Bigger Than Life, then, might be said to pose the question, What would happen if the patriarch returned as an archetype, in all his inexplicable strength? Ed tries on a number of patriarch roles in the film, but they all prove too small. He’s the cheery father of the Oldsmobile ads when he takes his family on their shopping expedition, but somehow his forced smile and slightly sweaty face push past the smug comfort that’s a prerequisite for the part. Ed the athlete fares no better, defeated by the degeneracy of his offspring. Ed the instructor puts in long hours but winds up thwarted by the meddling of his inadequate wife. The church service offers yet another possibility—the forgiving father who welcomes the return of his prodigal son—but Ed rejects such “fuzzy-minded” permissiveness almost instantly, flipping to the Old Testament to find a father with a stiffer spine.

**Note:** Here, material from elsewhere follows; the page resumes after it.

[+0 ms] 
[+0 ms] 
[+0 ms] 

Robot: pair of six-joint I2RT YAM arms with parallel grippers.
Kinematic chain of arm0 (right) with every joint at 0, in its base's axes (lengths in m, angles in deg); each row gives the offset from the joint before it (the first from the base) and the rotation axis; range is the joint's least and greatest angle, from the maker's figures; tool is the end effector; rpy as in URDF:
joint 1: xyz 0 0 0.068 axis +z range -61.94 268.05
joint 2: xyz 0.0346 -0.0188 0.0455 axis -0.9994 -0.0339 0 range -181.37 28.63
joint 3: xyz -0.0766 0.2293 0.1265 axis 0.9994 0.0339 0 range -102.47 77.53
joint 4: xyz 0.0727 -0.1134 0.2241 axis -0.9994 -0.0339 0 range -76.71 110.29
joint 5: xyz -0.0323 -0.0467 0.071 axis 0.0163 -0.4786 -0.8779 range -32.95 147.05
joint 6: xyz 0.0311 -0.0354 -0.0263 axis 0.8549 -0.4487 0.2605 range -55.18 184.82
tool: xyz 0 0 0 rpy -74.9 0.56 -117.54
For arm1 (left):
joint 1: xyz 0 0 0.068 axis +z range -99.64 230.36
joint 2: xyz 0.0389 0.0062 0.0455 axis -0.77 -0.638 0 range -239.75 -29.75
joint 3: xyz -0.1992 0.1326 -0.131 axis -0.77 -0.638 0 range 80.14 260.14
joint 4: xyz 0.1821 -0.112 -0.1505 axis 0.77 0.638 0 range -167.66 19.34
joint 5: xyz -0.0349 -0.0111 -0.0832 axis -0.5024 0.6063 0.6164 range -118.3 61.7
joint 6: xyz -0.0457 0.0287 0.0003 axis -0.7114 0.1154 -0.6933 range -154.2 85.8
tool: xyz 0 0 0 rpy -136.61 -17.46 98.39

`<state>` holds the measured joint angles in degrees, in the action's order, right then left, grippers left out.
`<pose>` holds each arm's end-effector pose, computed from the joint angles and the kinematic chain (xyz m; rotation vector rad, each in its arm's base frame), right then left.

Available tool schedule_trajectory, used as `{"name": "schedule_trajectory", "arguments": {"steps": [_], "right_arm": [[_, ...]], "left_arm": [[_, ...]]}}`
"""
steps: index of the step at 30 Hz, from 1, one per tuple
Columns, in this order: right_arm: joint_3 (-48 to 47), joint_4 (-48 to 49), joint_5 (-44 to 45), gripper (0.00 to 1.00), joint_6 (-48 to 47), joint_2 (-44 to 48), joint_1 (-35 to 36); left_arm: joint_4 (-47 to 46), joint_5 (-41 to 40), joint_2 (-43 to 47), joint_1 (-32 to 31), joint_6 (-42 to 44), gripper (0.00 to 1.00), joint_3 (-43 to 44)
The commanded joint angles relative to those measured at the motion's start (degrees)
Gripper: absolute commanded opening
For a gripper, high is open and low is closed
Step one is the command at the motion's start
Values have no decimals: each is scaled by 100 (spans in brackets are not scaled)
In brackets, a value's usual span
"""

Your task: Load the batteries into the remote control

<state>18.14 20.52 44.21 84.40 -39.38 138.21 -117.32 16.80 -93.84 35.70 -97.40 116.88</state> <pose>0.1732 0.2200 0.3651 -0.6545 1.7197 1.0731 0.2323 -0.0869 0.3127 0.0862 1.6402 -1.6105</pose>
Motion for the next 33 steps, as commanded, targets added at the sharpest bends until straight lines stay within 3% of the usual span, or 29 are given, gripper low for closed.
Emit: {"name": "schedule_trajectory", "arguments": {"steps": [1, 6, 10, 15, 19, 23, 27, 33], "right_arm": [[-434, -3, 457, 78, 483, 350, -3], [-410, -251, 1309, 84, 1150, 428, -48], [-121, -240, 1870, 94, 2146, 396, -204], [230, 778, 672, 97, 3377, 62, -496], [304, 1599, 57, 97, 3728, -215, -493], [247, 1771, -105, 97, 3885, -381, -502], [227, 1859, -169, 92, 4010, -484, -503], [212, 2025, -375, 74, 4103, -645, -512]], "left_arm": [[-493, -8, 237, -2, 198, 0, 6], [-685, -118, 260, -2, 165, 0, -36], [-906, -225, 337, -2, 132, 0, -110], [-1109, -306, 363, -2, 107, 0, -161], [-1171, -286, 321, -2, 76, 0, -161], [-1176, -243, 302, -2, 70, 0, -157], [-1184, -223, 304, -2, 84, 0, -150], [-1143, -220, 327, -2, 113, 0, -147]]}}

He lands, of course, on Abraham, Kierkegaard’s “father of faith.” In fact, Kierkegaard anticipates Bigger Than Life, and specifically the disjunctive tones of its climax, in Fear and Trembling. Pondering the challenge to ethics offered by the story of Abraham and Isaac, he wonders what would happen if the story of God’s demand was overheard by the wrong party, say “a man suffering from sleeplessness”: “then the most terrifying, the most profound, tragic, and comic misunderstanding is close at hand . . . The tragic and comic make contact here in absolute infinitude.” This contact occurs in the film, too, in the uneasy admixture of horror-movie lighting, loud carnival music, and an awkward, almost slapstick tussle that tips over the couch in its course through the living room, only to right it again on the return journey.

It may be, though, that the cosmic scope of the film’s blasphemy has yet to be fully appreciated. What Ed is finally proposing, in all the rigor of his madness, is a rewriting of the New Testament—a sort of inverse Crucifixion. He realizes that killing his son is a morally abhorrent act, but he sees also that his son seems destined to bring every sort of chaos into the world. Such circumstances demand the greatest sacrifice of all, the sacrifice of himself. Or Himself, since Ed has finally grown to such a stature that the only role scaled to his contours is that of God the Father. Somewhere in suburbia, the order of creation is turning over.